▸ Data shown
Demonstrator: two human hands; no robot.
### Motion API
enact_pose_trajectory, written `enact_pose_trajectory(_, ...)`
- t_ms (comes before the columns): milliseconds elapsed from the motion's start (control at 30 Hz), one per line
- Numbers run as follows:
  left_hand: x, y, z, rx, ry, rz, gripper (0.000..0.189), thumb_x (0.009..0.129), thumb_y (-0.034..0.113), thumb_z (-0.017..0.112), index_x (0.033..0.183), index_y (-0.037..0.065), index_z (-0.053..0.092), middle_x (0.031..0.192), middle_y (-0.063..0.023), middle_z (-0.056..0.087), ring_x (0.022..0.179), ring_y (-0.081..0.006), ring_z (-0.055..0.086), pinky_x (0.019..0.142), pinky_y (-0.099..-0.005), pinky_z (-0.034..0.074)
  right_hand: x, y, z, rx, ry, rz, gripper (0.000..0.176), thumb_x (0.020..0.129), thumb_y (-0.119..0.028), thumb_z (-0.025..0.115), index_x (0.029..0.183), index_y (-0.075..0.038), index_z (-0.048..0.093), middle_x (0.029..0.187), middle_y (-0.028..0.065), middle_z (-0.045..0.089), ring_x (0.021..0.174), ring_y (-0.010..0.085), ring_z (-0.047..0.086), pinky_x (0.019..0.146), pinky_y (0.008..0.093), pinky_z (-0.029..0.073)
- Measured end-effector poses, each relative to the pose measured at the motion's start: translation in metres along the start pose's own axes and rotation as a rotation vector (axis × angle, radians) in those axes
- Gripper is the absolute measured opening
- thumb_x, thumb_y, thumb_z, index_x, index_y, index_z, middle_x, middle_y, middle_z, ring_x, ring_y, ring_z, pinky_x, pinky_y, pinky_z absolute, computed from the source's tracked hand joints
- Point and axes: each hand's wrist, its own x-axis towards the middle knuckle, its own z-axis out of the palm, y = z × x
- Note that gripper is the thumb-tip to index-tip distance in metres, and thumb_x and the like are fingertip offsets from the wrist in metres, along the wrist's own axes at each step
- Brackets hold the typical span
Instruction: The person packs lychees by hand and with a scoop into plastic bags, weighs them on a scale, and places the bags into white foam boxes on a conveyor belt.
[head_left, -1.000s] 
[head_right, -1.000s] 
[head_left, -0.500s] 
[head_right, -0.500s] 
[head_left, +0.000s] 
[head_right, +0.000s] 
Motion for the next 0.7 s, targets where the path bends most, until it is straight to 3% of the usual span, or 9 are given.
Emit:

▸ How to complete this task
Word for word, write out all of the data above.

▸ Exercise output
Demonstrator: two human hands; no robot.
### Motion API
enact_pose_trajectory, written `enact_pose_trajectory(_, ...)`
- t_ms (comes before the columns): milliseconds elapsed from the motion's start (control at 30 Hz), one per line
- Numbers run as follows:
  left_hand: x, y, z, rx, ry, rz, gripper (0.000..0.189), thumb_x (0.009..0.129), thumb_y (-0.034..0.113), thumb_z (-0.017..0.112), index_x (0.033..0.183), index_y (-0.037..0.065), index_z (-0.053..0.092), middle_x (0.031..0.192), middle_y (-0.063..0.023), middle_z (-0.056..0.087), ring_x (0.022..0.179), ring_y (-0.081..0.006), ring_z (-0.055..0.086), pinky_x (0.019..0.142), pinky_y (-0.099..-0.005), pinky_z (-0.034..0.074)
  right_hand: x, y, z, rx, ry, rz, gripper (0.000..0.176), thumb_x (0.020..0.129), thumb_y (-0.119..0.028), thumb_z (-0.025..0.115), index_x (0.029..0.183), index_y (-0.075..0.038), index_z (-0.048..0.093), middle_x (0.029..0.187), middle_y (-0.028..0.065), middle_z (-0.045..0.089), ring_x (0.021..0.174), ring_y (-0.010..0.085), ring_z (-0.047..0.086), pinky_x (0.019..0.146), pinky_y (0.008..0.093), pinky_z (-0.029..0.073)
- Measured end-effector poses, each relative to the pose measured at the motion's start: translation in metres along the start pose's own axes and rotation as a rotation vector (axis × angle, radians) in those axes
- Gripper is the absolute measured opening
- thumb_x, thumb_y, thumb_z, index_x, index_y, index_z, middle_x, middle_y, middle_z, ring_x, ring_y, ring_z, pinky_x, pinky_y, pinky_z absolute, computed from the source's tracked hand joints
- Point and axes: each hand's wrist, its own x-axis towards the middle knuckle, its own z-axis out of the palm, y = z × x
- Note that gripper is the thumb-tip to index-tip distance in metres, and thumb_x and the like are fingertip offsets from the wrist in metres, along the wrist's own axes at each step
- Brackets hold the typical span
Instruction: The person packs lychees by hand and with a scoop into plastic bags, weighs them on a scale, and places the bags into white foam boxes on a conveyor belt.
[head_left, -1.000s] 
[head_right, -1.000s] 
[head_left, -0.500s] 
[head_right, -0.500s] 
[head_left, +0.000s] 
[head_right, +0.000s] 
Motion for the next 0.7 s, targets where the path bends most, until it is straight to 3% of the usual span, or 9 are given.
Emit:

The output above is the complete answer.